OLTP processes online transactions, so most of the operations they do will be inserting, deleting, and updating an existing transaction.

However, OLTP databases aren’t efficient for operations that aggregate data in columns across multiple rows, e.g. finding the answer to the question “What’s the average price for all the rides in September in San Francisco?” For these types of questions, online analytical processing (OLAP) databases would work much better. OLAP databases are designed for queries that allow you to look at data from different viewpoints.

ETL: Extract, Transform, Load

OLTP databases can be processed and aggregated to generate OLAP databases through a process called ETL (extract, transform, load).

  • Extract: extracting data from data sources.
  • Transform: processing data into the target format.
  • Load: loading it into the target destination e.g. a file or a data warehouse.

Transform is the meaty part of the process. This is where you clean and validate your data. You can join data from multiple sources. You can split them into different portions. You can apply operations such as transposing, deduplicating, aggregating, etc.
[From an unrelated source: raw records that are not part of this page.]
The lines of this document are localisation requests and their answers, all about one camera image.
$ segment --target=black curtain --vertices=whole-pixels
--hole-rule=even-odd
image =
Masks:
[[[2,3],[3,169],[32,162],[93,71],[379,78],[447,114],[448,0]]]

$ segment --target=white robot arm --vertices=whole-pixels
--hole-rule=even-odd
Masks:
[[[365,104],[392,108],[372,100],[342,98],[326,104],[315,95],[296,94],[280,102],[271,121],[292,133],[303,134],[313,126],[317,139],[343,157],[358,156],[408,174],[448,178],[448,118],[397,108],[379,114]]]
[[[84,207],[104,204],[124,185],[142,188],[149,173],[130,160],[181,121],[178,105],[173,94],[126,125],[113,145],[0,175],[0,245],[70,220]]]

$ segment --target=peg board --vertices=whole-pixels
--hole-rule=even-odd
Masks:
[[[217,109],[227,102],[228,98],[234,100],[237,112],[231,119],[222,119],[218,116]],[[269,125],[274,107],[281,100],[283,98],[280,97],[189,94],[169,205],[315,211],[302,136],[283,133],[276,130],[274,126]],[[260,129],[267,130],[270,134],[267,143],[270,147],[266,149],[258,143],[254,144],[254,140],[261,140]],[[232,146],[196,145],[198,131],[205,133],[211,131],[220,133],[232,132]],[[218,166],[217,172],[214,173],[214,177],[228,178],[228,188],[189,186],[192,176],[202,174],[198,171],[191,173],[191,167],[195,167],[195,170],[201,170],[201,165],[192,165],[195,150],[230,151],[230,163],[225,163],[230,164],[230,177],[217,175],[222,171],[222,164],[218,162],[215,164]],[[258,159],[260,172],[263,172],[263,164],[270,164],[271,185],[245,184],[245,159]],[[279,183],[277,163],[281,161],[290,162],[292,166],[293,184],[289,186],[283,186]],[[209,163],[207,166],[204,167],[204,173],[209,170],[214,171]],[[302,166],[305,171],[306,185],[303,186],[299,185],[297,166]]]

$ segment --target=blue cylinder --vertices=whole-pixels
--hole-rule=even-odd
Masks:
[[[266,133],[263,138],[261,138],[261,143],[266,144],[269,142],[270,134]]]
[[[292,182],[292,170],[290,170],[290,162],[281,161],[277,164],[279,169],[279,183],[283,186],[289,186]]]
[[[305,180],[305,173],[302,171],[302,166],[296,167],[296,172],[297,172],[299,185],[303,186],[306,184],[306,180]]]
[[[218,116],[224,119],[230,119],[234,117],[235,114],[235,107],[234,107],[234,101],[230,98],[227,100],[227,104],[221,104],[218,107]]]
The idea of ETL sounds simple but powerful, and it’s the underlying structure of the data layer at many organizations.

Structured vs. unstructured data

Structured vs. unstructured data is pretty self-explanatory so we’ll go over this quickly. “Structured” means that the data’s structure is clearly defined, aka following a schema. This makes it easier to search and analyze data.

However, the problems with structured data is that you have to structure it, which means you have to commit to a schema. If your schema changes, you’ll have to retrospectively update all your data. For example, you’ve never tracked transactions’ locations before but now you do, so you have to retrospectively update location information to all previous transactions.

Once you’ve committed to a data schema in a storage, you can only store data that follows the schema in that storage. However, if you keep that data storage unstructured, you can store any type of data (e.g. just convert all your data to bytestrings). A repository for storing structured data (data that has already been processed) is called a data warehouse. A repository for storing unstructured data (also called raw data) is called a data lake.

ETL to ELT

In the early days of big data, when the Internet became ubiquitous and hardware became more powerful, it became easier to collect data and the amount of data grew rapidly. Not only that, the nature of data also changed. Data schema evolved and the number of possible data sources expanded.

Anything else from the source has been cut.